-- What to do --
I'd like the data beneath this line reproduced exactly, without any of its images.
■ ■ ■ ■
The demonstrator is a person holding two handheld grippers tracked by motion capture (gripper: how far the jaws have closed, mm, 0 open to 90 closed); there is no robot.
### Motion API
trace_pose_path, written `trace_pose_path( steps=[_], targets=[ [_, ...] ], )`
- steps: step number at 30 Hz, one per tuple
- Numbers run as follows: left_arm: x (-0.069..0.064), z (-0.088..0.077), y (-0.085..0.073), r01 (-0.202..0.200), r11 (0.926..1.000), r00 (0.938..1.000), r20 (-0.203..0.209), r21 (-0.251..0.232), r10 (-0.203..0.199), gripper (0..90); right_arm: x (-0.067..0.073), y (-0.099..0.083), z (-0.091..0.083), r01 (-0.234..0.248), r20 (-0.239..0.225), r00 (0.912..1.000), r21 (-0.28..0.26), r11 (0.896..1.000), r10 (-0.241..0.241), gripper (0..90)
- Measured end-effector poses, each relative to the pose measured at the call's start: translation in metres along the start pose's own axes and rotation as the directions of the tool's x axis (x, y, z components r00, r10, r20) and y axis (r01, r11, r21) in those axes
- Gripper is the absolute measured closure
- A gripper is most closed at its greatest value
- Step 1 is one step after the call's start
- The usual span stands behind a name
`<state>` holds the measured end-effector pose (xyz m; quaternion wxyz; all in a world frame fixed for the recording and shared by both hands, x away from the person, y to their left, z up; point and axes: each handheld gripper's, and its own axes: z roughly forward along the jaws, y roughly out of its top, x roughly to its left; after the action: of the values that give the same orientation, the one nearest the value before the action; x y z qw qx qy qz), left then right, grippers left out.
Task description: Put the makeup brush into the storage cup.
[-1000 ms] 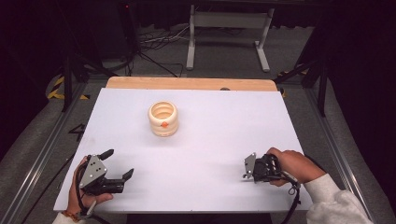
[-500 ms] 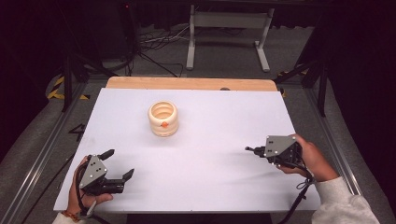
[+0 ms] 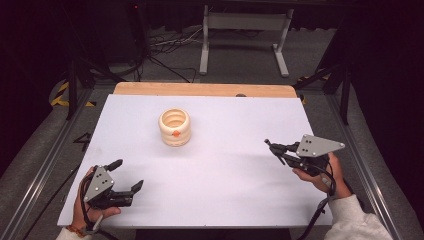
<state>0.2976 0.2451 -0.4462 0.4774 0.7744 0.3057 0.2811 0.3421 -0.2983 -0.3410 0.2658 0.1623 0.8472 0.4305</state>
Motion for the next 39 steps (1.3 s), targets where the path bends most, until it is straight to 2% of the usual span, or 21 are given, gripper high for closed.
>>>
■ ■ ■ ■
-- Written solution --
The demonstrator is a person holding two handheld grippers tracked by motion capture (gripper: how far the jaws have closed, mm, 0 open to 90 closed); there is no robot.
### Motion API
trace_pose_path, written `trace_pose_path( steps=[_], targets=[ [_, ...] ], )`
- steps: step number at 30 Hz, one per tuple
- Numbers run as follows: left_arm: x (-0.069..0.064), z (-0.088..0.077), y (-0.085..0.073), r01 (-0.202..0.200), r11 (0.926..1.000), r00 (0.938..1.000), r20 (-0.203..0.209), r21 (-0.251..0.232), r10 (-0.203..0.199), gripper (0..90); right_arm: x (-0.067..0.073), y (-0.099..0.083), z (-0.091..0.083), r01 (-0.234..0.248), r20 (-0.239..0.225), r00 (0.912..1.000), r21 (-0.28..0.26), r11 (0.896..1.000), r10 (-0.241..0.241), gripper (0..90)
- Measured end-effector poses, each relative to the pose measured at the call's start: translation in metres along the start pose's own axes and rotation as the directions of the tool's x axis (x, y, z components r00, r10, r20) and y axis (r01, r11, r21) in those axes
- Gripper is the absolute measured closure
- A gripper is most closed at its greatest value
- Step 1 is one step after the call's start
- The usual span stands behind a name
`<state>` holds the measured end-effector pose (xyz m; quaternion wxyz; all in a world frame fixed for the recording and shared by both hands, x away from the person, y to their left, z up; point and axes: each handheld gripper's, and its own axes: z roughly forward along the jaws, y roughly out of its top, x roughly to its left; after the action: of the values that give the same orientation, the one nearest the value before the action; x y z qw qx qy qz), left then right, grippers left out.
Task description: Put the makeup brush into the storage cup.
[-1000 ms] 
[-500 ms] 
[+0 ms] 
<state>0.2976 0.2451 -0.4462 0.4774 0.7744 0.3057 0.2811 0.3421 -0.2983 -0.3410 0.2658 0.1623 0.8472 0.4305</state>
Motion for the next 39 steps (1.3 s), targets where the path bends most, until it is straight to 2% of the usual span, or 21 are given, gripper high for closed.
>>>

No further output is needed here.